▶ _WHAT TO PRODUCE_
Go through the listing and copy each line with the string "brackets".

▶ _RAW DATA_
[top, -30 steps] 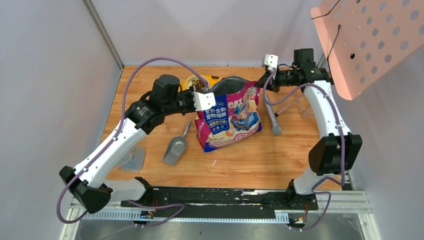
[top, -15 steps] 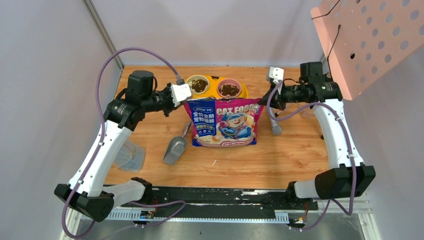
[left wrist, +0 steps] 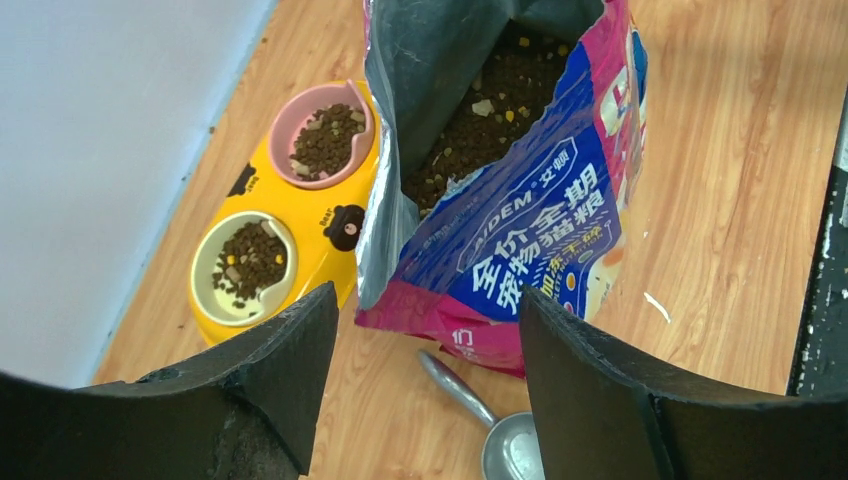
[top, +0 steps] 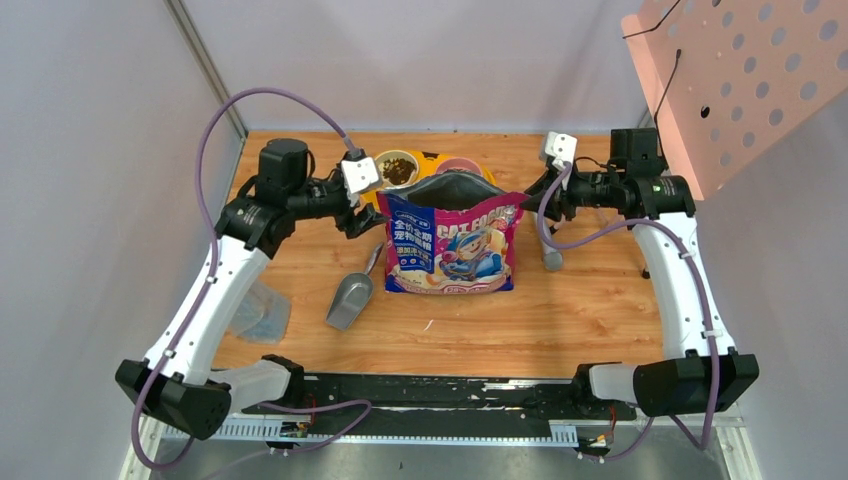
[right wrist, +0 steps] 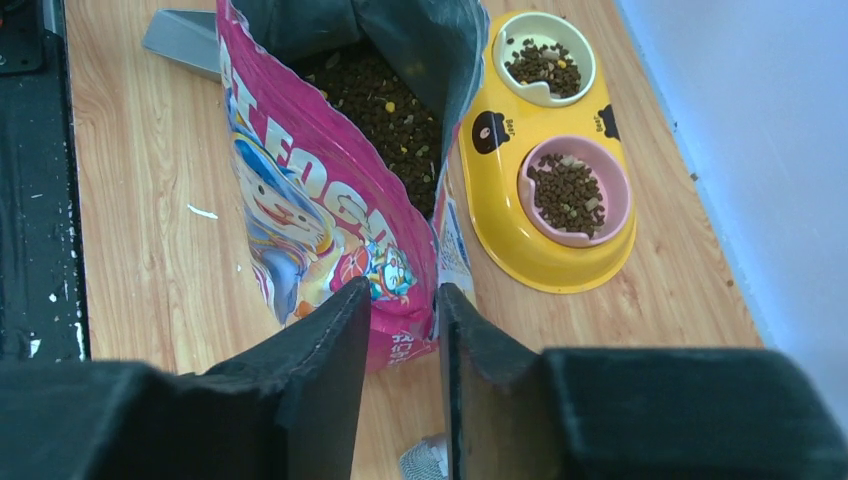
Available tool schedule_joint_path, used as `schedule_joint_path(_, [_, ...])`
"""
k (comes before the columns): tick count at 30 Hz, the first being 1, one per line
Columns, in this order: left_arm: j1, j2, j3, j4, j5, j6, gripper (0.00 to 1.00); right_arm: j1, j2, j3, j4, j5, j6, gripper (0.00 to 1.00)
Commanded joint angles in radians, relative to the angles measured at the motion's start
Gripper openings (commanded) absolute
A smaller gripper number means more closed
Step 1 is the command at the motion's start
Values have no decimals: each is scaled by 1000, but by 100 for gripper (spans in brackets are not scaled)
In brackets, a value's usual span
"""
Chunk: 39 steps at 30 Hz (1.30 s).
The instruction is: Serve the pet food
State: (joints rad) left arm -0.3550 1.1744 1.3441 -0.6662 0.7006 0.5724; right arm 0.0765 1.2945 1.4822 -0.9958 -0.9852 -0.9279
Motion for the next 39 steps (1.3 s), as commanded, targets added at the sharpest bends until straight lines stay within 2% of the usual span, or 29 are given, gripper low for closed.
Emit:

▶ _RESULT OF THIS TASK_
Values have no decimals: each is scaled by 1000, but by 100 for gripper (spans in brackets are not scaled)
In brackets, a value's usual span

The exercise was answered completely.